The business also tightened its focus, suspending work on its PBGENE-3243 program for mitochondrial disease to conserve resources and accelerate progress on its two lead therapies. Meanwhile, collaborations continued, with a partner-led OTC deficiency trial with iECURE achieving early patient dosing in the first half of 2025, and a development effort with Novartis is ongoing in the area of blood disorders.

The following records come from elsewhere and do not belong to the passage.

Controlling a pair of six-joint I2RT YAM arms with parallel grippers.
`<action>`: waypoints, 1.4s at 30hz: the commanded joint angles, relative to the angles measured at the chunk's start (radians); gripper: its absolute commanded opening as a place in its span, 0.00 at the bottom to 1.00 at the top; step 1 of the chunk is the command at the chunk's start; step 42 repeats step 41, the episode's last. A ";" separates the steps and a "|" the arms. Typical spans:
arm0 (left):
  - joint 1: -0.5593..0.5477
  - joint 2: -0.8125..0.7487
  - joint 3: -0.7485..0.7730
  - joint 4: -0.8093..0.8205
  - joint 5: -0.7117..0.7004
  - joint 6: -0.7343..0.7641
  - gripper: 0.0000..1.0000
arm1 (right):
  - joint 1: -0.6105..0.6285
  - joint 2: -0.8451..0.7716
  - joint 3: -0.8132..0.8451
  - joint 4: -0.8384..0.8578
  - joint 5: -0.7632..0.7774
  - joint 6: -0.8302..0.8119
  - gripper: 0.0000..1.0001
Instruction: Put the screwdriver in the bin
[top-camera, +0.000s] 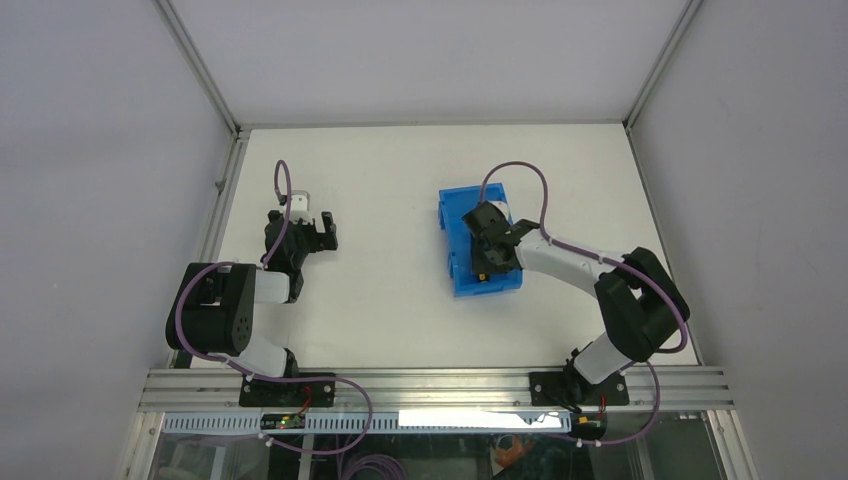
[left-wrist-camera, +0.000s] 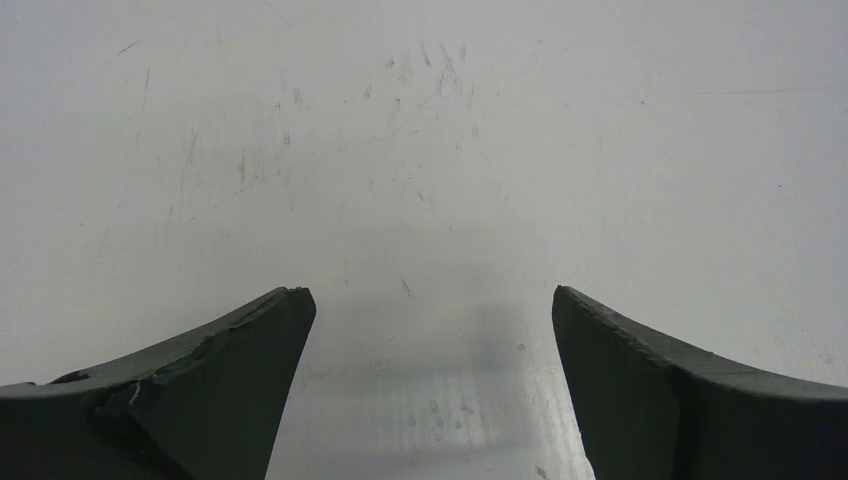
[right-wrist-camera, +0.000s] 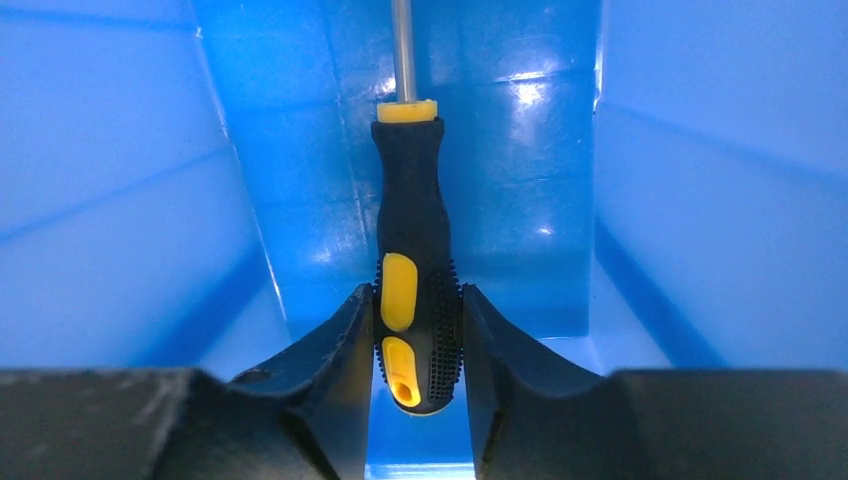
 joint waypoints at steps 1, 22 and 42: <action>0.003 -0.029 0.019 0.026 0.020 -0.017 0.99 | 0.019 -0.035 0.027 0.031 0.040 0.042 0.44; 0.004 -0.029 0.020 0.027 0.020 -0.017 0.99 | -0.196 -0.280 0.238 -0.220 0.210 -0.171 0.99; 0.003 -0.030 0.019 0.027 0.020 -0.017 0.99 | -0.570 -0.377 0.110 -0.143 0.106 -0.227 0.99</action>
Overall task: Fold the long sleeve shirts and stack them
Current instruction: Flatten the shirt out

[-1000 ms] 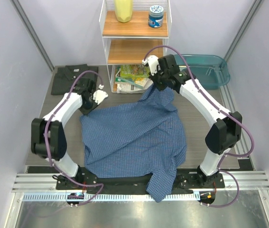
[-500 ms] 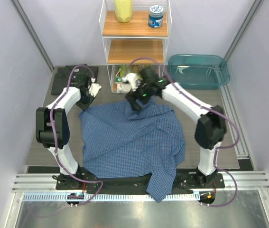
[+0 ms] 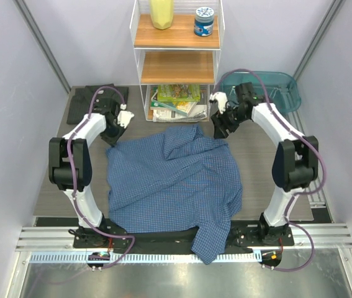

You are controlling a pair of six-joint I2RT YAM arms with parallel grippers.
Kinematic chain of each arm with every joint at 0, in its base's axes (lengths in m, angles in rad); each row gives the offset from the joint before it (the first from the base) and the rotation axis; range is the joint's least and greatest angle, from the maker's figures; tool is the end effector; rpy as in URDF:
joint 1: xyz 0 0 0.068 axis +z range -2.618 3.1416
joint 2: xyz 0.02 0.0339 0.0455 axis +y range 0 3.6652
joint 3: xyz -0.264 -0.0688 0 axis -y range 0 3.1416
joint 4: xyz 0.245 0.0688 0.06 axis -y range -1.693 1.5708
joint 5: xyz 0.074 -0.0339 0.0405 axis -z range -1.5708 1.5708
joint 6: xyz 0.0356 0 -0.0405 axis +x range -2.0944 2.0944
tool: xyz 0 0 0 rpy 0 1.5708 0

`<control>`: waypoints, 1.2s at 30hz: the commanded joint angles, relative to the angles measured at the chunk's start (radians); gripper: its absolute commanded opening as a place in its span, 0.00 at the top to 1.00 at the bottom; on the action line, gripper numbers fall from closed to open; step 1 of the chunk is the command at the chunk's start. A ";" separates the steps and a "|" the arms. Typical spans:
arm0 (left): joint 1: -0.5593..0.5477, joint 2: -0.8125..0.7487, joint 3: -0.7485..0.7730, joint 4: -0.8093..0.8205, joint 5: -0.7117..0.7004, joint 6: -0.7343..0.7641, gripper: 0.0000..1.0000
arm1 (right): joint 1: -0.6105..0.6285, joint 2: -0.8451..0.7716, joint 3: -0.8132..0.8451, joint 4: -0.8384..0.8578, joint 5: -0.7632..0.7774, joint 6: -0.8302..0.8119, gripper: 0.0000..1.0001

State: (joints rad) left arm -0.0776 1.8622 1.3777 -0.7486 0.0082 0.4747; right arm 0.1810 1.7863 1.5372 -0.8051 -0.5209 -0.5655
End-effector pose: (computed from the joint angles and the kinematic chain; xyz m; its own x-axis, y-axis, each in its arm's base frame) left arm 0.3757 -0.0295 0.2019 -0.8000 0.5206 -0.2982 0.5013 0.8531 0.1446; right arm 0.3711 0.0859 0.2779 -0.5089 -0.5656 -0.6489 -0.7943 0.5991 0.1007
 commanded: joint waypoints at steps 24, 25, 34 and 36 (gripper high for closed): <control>0.007 0.049 0.047 -0.040 0.042 0.031 1.00 | 0.149 0.416 0.538 -0.186 -0.068 -0.113 0.30; 0.007 0.049 0.046 -0.041 0.044 0.030 1.00 | 0.147 0.429 0.573 -0.159 -0.068 -0.024 0.29; 0.007 0.017 0.041 -0.046 0.061 0.036 1.00 | 0.135 0.343 0.312 0.173 0.021 0.560 0.28; 0.007 0.012 0.029 -0.043 0.061 0.035 1.00 | 0.137 0.255 0.211 0.305 0.007 0.628 0.28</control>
State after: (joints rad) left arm -0.0769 1.9068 1.3987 -0.7830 0.0383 0.5056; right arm 0.3367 2.1773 1.9171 -0.7498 -0.5400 -0.2611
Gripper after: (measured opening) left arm 0.004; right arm 0.723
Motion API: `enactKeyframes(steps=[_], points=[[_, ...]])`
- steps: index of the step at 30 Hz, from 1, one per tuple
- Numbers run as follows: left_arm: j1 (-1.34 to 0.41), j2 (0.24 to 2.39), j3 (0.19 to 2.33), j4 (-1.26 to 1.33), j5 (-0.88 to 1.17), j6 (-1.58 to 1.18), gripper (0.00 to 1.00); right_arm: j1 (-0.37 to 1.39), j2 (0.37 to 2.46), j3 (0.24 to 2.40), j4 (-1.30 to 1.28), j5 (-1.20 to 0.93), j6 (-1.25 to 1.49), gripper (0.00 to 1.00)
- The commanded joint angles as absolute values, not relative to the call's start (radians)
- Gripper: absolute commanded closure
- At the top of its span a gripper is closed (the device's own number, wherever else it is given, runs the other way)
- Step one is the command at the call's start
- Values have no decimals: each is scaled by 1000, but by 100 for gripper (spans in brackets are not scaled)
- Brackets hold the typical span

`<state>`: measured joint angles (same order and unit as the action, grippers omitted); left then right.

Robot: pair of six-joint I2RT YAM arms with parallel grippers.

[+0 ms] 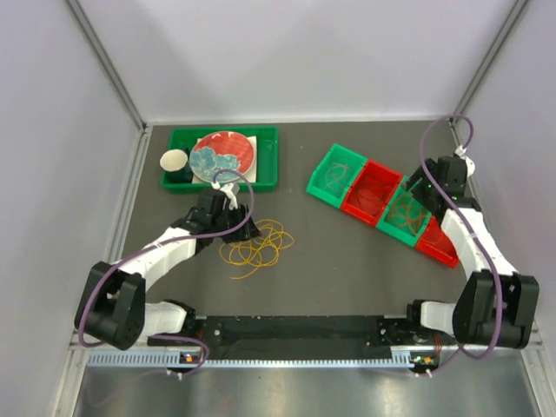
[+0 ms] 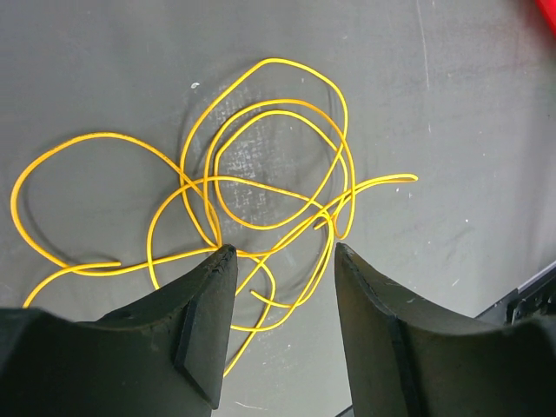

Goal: Untangle the cables

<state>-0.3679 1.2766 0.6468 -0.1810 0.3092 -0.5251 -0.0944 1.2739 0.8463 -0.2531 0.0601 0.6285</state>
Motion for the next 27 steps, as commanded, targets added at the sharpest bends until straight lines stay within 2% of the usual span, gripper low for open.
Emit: enactKeyframes(steps=[1,6,10,12,15,23,27], points=[[-364,1255,649,-132,344,-528,46,-89,1198,929,-374,86,516,25],[-364,1252,646,-130,354,-528,46,-100,1122,911,-451,123,471,23],[-364,1235,635,-127,353,-528,47,-164,947,775,-428,201,477,35],[-364,1233,638,-127,356,-526,47,-199,914,717,-433,184,469,37],[-364,1235,646,-129,357,-525,47,-235,925,683,-452,173,451,40],[-364,1249,644,-118,365,-526,47,-262,951,641,-442,196,437,36],[-364,1252,649,-120,368,-525,47,-288,963,618,-428,199,456,40]])
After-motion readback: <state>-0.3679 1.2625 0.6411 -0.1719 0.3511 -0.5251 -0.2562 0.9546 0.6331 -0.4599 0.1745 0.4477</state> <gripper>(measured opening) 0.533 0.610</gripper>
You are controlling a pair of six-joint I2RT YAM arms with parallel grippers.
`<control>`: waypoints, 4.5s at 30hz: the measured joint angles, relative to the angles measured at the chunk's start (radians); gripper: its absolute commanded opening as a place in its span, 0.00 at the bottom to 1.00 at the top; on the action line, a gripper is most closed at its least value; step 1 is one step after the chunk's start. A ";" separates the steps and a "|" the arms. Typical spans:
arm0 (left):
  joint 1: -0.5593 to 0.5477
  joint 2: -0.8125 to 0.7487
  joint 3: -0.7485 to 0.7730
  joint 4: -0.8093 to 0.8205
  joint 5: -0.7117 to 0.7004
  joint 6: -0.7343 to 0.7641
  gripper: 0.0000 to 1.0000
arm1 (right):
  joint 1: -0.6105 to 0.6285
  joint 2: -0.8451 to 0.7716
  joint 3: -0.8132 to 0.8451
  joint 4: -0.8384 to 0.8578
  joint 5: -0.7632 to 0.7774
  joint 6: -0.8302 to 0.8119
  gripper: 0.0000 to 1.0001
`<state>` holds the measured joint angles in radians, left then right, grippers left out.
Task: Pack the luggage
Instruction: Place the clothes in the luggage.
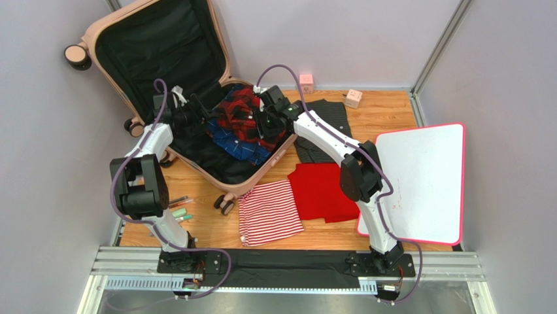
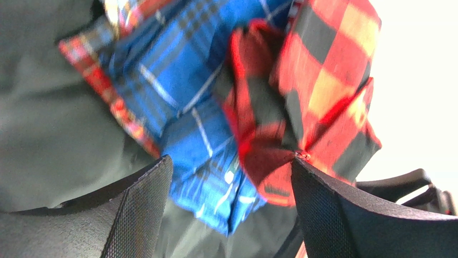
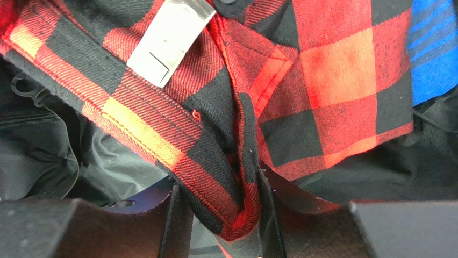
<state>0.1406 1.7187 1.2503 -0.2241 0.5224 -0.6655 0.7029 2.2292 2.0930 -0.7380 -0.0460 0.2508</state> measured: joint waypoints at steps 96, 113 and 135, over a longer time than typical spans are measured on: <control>-0.173 0.002 0.163 -0.285 -0.330 0.199 0.87 | -0.168 0.161 0.198 0.108 -0.182 -0.005 0.79; -0.173 0.034 0.111 -0.197 -0.254 0.180 0.85 | -0.167 0.188 0.168 0.127 -0.128 -0.046 0.00; -0.180 0.179 0.187 -0.157 -0.237 0.178 0.88 | -0.172 0.075 0.102 0.088 -0.010 -0.043 0.80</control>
<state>-0.0399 1.8980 1.4372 -0.3813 0.2859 -0.4873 0.5308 2.3043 2.1952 -0.6502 -0.0559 0.2073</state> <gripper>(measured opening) 0.867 0.527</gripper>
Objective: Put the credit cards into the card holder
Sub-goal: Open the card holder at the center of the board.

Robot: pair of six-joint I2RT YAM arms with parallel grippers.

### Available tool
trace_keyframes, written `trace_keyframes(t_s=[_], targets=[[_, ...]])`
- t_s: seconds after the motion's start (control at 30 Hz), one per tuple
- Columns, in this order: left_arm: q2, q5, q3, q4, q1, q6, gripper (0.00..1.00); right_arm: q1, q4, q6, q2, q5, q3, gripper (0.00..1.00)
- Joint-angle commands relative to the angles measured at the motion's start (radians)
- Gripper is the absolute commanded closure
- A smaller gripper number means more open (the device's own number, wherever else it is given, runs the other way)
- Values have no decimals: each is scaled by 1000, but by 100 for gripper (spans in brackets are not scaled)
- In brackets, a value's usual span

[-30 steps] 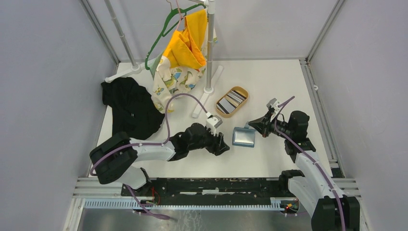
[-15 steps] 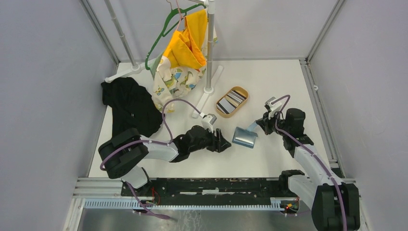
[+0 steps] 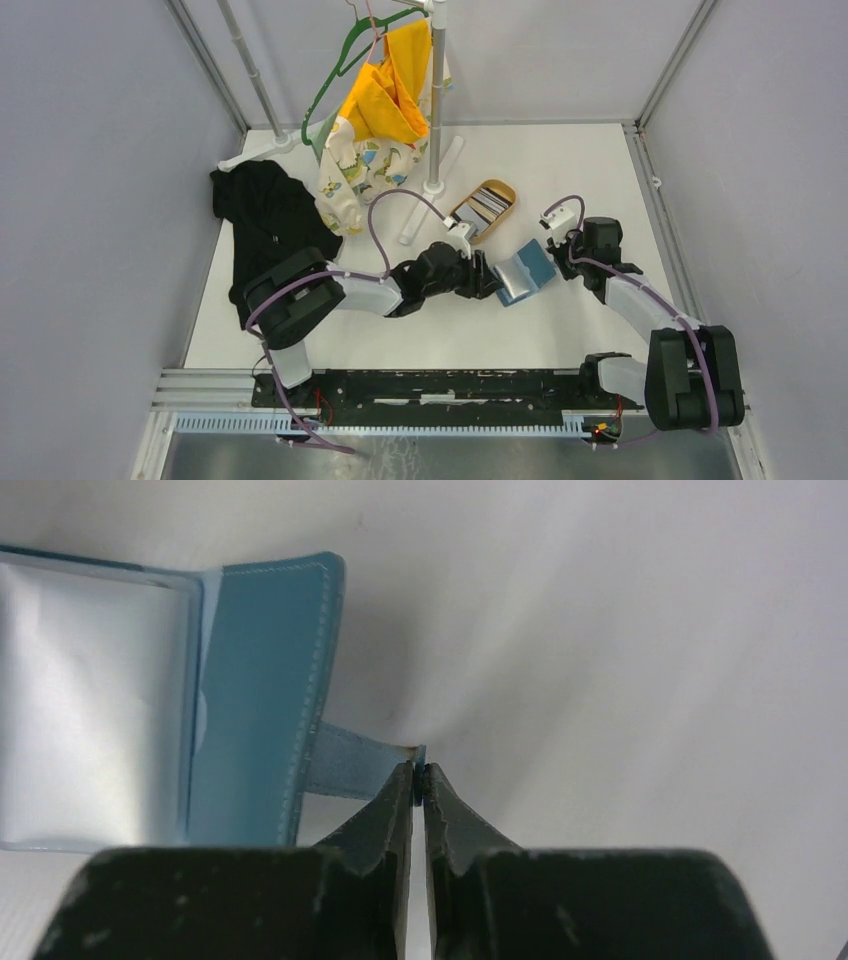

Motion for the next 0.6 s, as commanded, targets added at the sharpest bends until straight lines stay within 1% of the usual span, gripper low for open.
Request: trace_keyframes(t_s=[0.0,0.13,0.2,0.3,0.33,0.4,0.43,0.5,0.53,0.57], targets=[[68,50,132,15,-1,38,45,-22,-88,-49,44,72,89,83],[161,77,241,12,-1,21,44,-72,-112,-49,8,44,111,69],[221,91,305,7,-1,3,44,-110,-118,-54,-38,29,122,58],[310,111,389,1,-1,-30,45,-140,-135,-107,-140,-43,132,43],[347,118,418,0,-1,-46,45,-144,-146,-134,-176,-98,134,40],[396,123,471,-15,-2,-60,45,-144,-162,-188,-239,-240,123,36],[419,123,498,-29,-4,-64,45,-144,-168,-204,-261,-333,114,32],[450,121,537,-57,-5,-65,45,-144,-202,-244,-267,-510,103,32],[460,118,549,-65,-5,-65,45,-144,-234,-258,-249,-576,110,33],[467,113,559,-80,-4,-64,45,-144,-259,-264,-217,-608,123,34]])
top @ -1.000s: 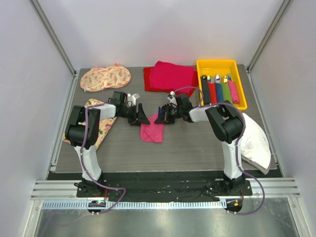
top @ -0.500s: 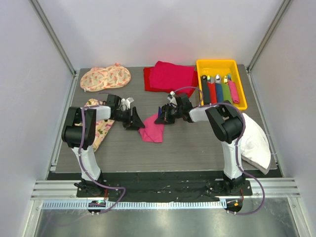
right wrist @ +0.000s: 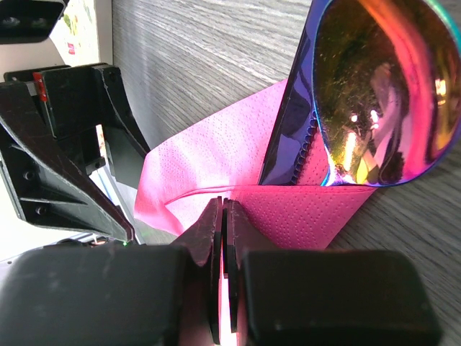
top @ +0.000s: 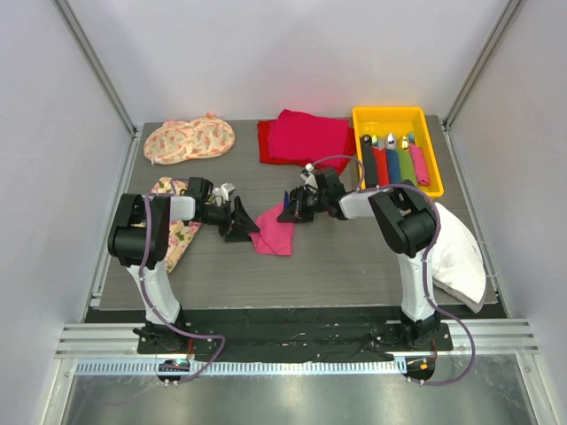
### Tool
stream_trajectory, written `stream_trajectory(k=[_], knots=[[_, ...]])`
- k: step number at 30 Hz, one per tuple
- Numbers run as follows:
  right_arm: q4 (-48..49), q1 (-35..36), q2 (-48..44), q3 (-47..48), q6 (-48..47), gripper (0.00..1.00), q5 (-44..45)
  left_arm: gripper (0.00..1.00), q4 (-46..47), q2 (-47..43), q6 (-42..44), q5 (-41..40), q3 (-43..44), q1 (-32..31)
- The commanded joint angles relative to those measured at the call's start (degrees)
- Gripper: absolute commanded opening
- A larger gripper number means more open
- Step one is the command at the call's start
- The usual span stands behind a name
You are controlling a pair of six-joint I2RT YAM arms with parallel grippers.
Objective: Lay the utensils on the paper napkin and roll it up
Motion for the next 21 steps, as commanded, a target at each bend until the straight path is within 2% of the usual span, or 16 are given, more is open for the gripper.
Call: stream_trajectory(k=[1, 12, 21], knots=[[-4.02, -0.28, 2.15, -1.07, -3.08, 0.01, 5.44, 0.61, 0.44, 1.14, -0.25, -8.9, -3.21, 0.04], [-4.02, -0.37, 2.32, -1.07, -3.08, 0.01, 5.44, 0.66, 8.53, -1.76, -8.94, -9.35, -3.92, -0.05], [-3.94, -0.28, 2.23, -1.07, -2.9, 0.01, 5.52, 0.66, 20.12, -6.06, -20.28, -9.6, -11.21, 0.22]])
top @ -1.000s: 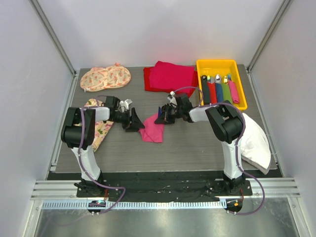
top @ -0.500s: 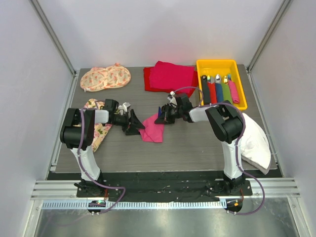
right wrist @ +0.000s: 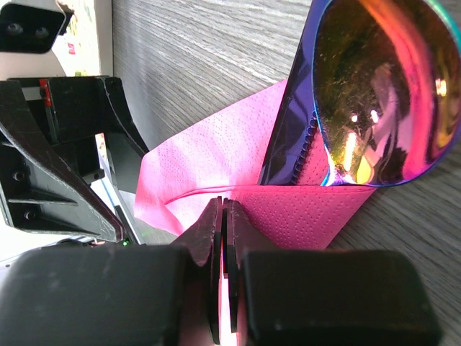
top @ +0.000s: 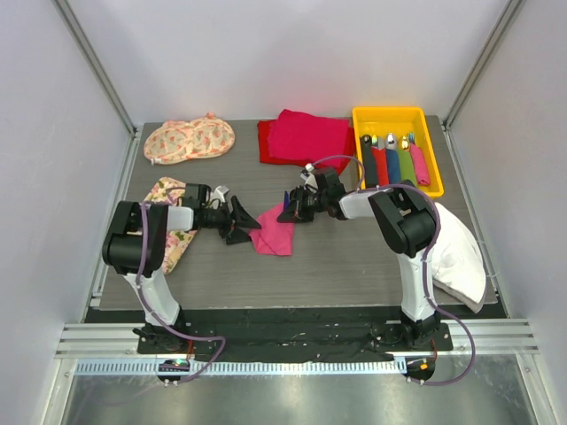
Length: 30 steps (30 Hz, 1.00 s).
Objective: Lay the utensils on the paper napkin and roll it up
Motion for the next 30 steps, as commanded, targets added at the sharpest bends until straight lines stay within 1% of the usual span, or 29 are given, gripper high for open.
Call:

From a financial standpoint, the company implemented tight cost controls and a program prioritization strategy. Research and development spending was reduced—mainly due to halts in non-core work and reduced manufacturing costs for some programs. Cash, cash equivalents, and restricted cash (GAAP) declined to $84.8 million as of Q2 2025. Management stated these funds, combined with planned expense reductions, should last through the second half of 2027.

Looking Forward: Guidance and Investor Watch Points

The company did not issue formal revenue or earnings guidance for future periods. Management emphasized that its cash runway now extends through the second half of 2027 following cost reductions and focus on its highest-priority programs. This should support key milestones, such as further clinical data from PBGENE-HBV and regulatory progress for PBGENE-DMD over the next two years.

Looking forward, investors should monitor the company’s ability to secure new partnership or milestone revenue, as near-term commercial sales appear unlikely given the early stage of its core programs. Any material updates from the ongoing PBGENE-HBV clinical study and progress toward the planned IND submission for PBGENE-DMD will be critical. Given the company’s dependence on external funding and prospective equity or collaboration deals, any developments in business development or capital-raising will also remain in focus.

Revenue and net income presented using U.S. generally accepted accounting principles (GAAP) unless otherwise noted.